*What to do*
Search the listing below for the string "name", then copy every line it appears in.

********************

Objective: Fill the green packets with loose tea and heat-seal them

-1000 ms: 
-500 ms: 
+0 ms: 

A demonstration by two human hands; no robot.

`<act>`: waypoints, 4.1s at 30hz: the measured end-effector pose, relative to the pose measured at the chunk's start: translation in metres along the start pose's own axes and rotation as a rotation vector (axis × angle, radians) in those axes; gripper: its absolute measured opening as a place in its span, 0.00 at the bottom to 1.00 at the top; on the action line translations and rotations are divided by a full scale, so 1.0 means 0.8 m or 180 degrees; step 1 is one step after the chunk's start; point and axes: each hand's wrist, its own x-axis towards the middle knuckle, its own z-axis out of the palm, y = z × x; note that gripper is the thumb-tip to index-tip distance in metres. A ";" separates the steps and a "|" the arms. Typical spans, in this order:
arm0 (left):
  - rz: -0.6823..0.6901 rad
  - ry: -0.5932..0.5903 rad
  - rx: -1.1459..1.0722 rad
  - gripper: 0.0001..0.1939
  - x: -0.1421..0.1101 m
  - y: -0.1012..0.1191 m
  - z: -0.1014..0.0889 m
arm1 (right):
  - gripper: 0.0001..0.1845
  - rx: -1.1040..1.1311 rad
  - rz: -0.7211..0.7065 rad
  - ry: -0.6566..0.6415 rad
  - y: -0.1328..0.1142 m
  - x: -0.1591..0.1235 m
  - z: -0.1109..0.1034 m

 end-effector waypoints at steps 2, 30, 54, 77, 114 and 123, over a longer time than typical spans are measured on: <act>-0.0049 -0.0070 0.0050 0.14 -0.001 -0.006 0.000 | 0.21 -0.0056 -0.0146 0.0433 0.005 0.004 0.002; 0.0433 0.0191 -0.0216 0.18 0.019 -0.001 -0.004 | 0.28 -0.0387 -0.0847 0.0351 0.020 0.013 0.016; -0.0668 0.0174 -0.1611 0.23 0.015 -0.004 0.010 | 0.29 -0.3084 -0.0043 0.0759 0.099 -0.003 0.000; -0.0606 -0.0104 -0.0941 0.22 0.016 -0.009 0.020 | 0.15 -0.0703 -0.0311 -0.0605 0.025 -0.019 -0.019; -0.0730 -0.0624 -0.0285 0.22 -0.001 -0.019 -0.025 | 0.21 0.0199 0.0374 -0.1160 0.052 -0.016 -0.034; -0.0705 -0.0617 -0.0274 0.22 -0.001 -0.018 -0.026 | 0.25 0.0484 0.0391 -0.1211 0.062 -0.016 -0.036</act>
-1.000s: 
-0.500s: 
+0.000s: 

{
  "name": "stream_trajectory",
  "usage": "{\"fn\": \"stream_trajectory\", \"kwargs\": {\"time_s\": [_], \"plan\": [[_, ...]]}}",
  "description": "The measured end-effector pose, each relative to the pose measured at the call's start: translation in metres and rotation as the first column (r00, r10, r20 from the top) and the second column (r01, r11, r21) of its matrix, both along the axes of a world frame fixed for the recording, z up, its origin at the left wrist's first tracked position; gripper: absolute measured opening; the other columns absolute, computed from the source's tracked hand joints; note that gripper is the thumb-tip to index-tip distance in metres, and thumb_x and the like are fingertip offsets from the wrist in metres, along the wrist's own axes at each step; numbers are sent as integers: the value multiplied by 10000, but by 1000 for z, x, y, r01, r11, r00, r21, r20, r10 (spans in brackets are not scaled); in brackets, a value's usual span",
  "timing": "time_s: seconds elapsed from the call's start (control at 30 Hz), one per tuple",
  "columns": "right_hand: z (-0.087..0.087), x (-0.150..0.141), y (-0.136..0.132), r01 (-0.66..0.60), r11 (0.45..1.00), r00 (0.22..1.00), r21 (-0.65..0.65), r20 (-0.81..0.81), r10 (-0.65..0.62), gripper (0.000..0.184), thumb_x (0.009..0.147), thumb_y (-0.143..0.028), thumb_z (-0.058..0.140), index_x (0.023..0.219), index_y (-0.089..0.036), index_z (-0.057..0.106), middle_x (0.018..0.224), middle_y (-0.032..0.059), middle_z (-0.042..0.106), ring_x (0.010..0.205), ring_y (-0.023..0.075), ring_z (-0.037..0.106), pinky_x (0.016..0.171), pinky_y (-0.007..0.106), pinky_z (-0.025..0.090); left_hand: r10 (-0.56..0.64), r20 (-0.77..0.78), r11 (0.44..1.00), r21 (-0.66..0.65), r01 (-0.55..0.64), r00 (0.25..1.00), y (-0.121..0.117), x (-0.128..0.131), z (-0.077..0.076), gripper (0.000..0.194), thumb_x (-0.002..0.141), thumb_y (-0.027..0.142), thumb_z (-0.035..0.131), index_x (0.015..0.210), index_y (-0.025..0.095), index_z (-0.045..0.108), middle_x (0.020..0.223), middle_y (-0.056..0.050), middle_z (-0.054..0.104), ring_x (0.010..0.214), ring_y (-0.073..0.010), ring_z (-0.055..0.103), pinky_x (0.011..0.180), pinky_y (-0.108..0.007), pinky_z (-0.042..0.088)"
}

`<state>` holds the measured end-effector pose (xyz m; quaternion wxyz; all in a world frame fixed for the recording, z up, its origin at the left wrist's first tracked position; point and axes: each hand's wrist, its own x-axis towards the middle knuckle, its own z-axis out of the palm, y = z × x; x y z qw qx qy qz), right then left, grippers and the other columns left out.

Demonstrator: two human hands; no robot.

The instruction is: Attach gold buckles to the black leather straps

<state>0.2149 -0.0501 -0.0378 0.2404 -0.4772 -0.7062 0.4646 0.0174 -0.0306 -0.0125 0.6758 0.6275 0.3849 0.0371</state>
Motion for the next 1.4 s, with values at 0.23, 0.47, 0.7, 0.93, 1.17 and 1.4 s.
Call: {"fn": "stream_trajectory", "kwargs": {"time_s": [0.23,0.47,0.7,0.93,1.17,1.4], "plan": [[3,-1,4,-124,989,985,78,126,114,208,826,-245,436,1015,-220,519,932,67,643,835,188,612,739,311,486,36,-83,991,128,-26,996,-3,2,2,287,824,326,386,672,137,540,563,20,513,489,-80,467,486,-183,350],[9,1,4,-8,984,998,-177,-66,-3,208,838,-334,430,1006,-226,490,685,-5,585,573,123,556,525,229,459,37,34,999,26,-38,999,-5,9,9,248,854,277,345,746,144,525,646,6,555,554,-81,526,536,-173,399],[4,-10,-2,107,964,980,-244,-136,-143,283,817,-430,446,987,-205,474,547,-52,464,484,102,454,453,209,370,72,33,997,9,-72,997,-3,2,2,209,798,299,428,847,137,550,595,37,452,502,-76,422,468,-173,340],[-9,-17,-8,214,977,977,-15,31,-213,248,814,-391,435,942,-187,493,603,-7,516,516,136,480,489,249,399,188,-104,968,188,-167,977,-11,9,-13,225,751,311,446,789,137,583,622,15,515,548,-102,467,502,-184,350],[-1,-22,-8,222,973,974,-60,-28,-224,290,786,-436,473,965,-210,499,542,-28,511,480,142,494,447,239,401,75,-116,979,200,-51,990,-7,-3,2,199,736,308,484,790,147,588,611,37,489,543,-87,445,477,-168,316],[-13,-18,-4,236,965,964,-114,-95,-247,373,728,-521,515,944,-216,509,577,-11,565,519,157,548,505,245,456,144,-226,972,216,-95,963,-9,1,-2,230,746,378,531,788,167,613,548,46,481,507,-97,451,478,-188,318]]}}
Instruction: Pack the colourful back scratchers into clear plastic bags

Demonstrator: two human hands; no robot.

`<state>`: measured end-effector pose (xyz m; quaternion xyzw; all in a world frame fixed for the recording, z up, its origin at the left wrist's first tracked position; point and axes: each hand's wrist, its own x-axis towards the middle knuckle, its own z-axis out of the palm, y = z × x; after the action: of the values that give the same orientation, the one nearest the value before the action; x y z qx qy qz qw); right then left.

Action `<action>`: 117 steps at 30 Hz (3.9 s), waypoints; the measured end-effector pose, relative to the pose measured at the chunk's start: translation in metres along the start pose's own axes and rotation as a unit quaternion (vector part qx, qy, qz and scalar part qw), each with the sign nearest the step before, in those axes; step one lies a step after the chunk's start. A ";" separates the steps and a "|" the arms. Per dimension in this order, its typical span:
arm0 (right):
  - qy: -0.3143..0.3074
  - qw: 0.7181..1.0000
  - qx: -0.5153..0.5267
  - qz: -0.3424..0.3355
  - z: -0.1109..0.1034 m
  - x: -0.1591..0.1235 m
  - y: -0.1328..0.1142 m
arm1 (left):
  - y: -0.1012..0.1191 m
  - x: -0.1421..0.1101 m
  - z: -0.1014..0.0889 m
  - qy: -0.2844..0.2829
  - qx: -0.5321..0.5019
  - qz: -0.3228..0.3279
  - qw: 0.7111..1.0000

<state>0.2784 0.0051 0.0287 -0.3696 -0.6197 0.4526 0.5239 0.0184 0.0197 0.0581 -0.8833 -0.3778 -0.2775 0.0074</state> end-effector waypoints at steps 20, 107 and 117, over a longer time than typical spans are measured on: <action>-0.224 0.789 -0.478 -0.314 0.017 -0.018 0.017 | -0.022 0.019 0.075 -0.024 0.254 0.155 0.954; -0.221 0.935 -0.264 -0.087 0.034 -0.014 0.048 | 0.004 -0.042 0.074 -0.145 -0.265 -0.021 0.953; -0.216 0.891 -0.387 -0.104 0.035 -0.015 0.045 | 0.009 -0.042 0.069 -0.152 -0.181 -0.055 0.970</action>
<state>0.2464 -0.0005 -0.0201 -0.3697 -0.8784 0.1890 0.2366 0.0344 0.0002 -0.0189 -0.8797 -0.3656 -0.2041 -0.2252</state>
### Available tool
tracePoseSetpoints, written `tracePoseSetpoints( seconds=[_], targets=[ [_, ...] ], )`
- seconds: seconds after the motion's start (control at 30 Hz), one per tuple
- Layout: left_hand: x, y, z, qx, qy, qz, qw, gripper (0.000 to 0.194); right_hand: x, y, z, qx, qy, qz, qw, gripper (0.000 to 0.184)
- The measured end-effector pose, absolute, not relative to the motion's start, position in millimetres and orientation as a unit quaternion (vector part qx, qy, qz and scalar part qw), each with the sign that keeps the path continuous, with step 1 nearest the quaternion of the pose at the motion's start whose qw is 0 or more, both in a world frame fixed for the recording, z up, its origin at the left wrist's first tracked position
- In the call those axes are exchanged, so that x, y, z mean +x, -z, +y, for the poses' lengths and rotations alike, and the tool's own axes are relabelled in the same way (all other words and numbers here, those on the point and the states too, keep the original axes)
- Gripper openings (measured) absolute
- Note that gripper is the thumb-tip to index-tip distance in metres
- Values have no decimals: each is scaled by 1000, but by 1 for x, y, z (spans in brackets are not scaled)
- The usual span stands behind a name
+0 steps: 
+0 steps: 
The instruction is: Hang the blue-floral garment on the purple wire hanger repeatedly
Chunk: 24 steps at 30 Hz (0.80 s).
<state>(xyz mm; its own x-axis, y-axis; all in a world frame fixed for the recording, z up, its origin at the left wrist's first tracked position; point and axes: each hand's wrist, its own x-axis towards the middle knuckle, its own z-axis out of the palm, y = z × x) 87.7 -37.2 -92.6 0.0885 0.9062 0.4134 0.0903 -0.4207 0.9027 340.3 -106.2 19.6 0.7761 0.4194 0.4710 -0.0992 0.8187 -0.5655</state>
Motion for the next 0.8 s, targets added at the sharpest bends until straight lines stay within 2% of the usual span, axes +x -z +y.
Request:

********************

*Answer to the exercise*
  "name": "stream_trajectory",
- The usual span stands behind a name

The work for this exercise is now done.